An experimental comparison of a space-time multigrid method with PFASST for a reaction-diffusion problem

TL;DR

This paper compares two parallel-in-time numerical methods, PFASST and space-time multigrid, for solving reaction-diffusion problems, analyzing their scalability, convergence, and performance on linear and nonlinear cases.

Contribution

It provides a detailed experimental comparison of PFASST and space-time multigrid methods, highlighting their differences in convergence and scalability for reaction-diffusion equations.

Findings

Both methods achieve similar discrete solutions at time nodes.

Strong and weak scaling behaviors differ between methods.

Convergence behavior varies for nonlinear problems.

Abstract

We consider two parallel-in-time approaches applied to a (reaction) diffusion problem, possibly non-linear.

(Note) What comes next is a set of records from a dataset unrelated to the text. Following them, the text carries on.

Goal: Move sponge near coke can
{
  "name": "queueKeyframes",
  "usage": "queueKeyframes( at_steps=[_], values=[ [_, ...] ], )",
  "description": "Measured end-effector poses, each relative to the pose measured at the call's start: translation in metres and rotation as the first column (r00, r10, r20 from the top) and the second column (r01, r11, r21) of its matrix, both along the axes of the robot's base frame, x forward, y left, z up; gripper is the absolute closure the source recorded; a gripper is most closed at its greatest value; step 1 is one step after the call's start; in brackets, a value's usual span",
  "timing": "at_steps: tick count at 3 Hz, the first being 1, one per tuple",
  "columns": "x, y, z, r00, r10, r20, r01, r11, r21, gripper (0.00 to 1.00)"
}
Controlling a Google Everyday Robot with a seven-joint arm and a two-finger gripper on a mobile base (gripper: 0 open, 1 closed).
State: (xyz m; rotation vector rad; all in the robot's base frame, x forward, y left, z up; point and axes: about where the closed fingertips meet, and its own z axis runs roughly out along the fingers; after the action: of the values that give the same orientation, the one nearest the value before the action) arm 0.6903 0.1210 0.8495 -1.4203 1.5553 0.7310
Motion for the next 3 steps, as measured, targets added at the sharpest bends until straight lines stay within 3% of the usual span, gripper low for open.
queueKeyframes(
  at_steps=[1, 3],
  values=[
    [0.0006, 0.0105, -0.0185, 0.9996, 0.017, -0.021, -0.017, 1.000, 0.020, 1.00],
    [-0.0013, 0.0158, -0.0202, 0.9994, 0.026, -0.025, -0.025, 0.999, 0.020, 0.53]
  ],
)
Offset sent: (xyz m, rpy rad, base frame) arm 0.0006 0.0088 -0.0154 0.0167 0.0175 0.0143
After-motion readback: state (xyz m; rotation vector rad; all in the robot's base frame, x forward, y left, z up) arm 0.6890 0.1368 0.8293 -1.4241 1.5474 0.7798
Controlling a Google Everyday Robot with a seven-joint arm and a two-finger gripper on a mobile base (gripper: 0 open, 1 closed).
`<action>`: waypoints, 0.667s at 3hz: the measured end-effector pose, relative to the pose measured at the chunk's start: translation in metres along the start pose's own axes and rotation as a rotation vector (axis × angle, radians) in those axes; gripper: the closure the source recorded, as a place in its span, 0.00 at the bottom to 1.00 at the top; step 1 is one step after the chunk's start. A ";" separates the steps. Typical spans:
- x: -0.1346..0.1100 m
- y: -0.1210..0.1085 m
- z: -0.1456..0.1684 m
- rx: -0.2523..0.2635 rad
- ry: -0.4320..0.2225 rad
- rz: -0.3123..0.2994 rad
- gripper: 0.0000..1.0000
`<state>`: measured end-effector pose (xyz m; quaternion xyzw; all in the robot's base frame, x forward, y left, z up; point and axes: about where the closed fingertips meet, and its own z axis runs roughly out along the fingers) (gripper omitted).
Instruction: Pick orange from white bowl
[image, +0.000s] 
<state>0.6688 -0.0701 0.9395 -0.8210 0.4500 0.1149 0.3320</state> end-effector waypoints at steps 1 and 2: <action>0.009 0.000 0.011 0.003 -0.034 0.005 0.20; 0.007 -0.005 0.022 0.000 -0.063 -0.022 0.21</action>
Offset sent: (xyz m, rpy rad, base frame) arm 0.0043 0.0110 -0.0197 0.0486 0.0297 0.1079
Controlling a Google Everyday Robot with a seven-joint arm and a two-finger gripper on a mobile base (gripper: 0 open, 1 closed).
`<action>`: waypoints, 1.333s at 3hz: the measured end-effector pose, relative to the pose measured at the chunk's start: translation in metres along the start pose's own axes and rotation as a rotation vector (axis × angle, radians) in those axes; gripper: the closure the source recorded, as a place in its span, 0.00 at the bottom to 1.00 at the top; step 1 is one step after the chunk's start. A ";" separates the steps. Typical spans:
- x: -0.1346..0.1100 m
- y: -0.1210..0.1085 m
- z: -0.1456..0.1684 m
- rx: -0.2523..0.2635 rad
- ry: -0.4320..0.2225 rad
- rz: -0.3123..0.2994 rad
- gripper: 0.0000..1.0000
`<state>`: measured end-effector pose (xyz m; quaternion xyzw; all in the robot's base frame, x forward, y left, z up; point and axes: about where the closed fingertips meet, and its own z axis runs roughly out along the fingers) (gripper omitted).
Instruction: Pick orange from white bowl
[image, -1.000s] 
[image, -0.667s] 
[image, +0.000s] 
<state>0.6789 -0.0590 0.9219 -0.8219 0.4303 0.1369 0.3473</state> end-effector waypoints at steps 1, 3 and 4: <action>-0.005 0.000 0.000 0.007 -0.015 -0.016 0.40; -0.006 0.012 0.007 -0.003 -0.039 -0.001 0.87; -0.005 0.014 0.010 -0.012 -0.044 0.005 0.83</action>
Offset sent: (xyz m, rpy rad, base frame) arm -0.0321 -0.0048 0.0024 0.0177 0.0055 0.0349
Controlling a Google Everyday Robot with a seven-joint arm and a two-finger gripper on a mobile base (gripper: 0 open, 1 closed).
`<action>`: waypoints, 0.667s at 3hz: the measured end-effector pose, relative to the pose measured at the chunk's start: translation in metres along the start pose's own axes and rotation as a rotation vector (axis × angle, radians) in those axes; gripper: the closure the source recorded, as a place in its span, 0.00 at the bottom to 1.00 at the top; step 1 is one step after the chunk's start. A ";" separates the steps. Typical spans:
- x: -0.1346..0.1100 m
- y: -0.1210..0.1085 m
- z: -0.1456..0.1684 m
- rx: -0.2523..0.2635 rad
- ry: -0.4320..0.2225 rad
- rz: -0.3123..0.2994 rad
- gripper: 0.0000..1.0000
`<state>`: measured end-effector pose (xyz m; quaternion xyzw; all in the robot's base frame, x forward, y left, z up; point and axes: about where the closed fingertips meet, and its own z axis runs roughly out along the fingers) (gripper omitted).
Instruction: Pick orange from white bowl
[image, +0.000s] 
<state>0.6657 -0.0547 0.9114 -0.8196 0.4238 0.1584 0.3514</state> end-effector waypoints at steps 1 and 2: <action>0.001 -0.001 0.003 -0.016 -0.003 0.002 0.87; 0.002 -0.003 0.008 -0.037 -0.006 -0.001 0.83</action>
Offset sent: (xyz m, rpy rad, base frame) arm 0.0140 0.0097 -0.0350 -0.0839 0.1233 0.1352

In particular, we consider PFASST (Parallel Full Approximation Scheme in Space and Time) and space-time multilevel strategies. For both approaches, we start from an integral formulation of the continuous time-dependent problem. Then, a collocation form for PFASST and a discontinuous Galerkin discretization in time for the space-time multigrid are employed, resulting in the same discrete solution at the time nodes. Strong and weak scaling of both multilevel strategies is compared for varying order of the temporal discretization. Moreover, we investigate the respective convergence behavior for non-linear problems and highlight quantitative differences.